**Work task**
Using the listing below, copy exactly the lines from the one containing "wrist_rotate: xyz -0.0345" to the one containing "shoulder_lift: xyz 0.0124", both lines included, and no others.

**Input data**
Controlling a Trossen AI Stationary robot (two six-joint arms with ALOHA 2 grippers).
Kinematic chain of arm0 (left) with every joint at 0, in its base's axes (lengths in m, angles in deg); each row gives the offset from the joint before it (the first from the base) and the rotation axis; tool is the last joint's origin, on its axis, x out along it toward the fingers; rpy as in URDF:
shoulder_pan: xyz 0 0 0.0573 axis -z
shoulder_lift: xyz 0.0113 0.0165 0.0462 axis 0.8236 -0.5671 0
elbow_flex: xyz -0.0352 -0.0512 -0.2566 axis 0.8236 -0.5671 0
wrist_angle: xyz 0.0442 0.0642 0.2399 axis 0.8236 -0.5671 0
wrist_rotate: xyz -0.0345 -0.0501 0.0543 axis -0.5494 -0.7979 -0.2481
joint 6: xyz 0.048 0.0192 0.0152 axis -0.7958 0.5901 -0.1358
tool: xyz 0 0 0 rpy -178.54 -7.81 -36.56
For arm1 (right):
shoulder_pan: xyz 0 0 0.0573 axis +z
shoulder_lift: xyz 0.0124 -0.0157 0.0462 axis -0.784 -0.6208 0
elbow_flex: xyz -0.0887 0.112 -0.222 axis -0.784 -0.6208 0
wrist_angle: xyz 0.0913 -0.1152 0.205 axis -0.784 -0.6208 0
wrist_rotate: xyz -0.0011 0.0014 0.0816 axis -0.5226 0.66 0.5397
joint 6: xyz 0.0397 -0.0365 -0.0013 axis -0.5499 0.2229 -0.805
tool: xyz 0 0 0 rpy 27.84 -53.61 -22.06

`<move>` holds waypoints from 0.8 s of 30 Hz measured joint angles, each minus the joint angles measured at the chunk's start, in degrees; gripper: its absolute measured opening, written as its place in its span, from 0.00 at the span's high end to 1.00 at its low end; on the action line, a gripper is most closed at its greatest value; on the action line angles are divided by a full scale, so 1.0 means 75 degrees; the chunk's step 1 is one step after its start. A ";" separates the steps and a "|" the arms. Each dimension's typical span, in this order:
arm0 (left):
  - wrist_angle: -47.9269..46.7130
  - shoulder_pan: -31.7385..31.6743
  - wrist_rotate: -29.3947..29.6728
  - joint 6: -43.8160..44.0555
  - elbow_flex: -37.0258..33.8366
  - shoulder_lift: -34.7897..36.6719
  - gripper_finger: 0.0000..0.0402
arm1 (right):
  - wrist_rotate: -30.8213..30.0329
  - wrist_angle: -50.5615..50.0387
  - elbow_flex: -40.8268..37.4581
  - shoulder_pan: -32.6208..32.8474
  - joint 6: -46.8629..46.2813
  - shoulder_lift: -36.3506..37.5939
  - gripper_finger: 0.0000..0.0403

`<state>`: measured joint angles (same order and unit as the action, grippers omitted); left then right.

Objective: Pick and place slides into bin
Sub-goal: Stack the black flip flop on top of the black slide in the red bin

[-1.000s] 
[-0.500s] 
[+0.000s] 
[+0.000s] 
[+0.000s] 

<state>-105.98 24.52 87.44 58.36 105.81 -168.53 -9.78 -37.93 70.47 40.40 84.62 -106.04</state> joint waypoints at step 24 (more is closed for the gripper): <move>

**Finished task**
wrist_rotate: xyz -0.0345 -0.0501 0.0543 axis -0.5494 -0.7979 -0.2481
joint 6: xyz 0.048 0.0192 0.0152 axis -0.7958 0.5901 -0.1358
tool: xyz 0 0 0 rpy -178.54 -7.81 -36.56
For arm1 (right):
shoulder_pan: xyz 0 0 0.0573 axis +z
shoulder_lift: xyz 0.0124 -0.0157 0.0462 axis -0.784 -0.6208 0

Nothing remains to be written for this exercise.